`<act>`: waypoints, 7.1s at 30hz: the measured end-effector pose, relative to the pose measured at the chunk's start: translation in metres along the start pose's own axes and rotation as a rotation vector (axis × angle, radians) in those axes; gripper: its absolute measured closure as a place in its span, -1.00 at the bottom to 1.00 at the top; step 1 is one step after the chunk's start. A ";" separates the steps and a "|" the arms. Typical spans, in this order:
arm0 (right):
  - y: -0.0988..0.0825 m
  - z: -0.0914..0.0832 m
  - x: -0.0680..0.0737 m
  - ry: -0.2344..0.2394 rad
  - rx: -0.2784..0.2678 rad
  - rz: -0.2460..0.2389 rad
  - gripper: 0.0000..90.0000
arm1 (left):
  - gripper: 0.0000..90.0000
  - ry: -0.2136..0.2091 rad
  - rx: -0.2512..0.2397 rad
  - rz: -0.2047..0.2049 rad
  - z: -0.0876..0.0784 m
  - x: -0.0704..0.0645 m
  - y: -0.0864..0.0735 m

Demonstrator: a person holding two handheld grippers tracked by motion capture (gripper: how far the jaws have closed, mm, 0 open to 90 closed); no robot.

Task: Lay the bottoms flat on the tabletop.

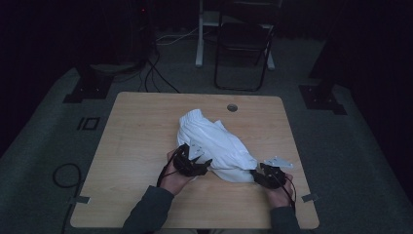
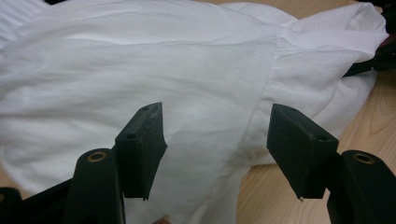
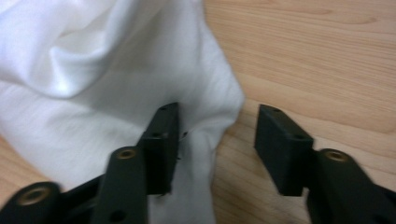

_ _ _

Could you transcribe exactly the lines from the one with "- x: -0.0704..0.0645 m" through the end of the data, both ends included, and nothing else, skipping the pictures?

  - x: -0.0704..0.0645 m
  - y: -0.0864..0.0735 m

Demonstrator: a person holding two handheld grippers tracked by motion capture (gripper: how far the jaws have closed, mm, 0 open to 90 closed); no robot.

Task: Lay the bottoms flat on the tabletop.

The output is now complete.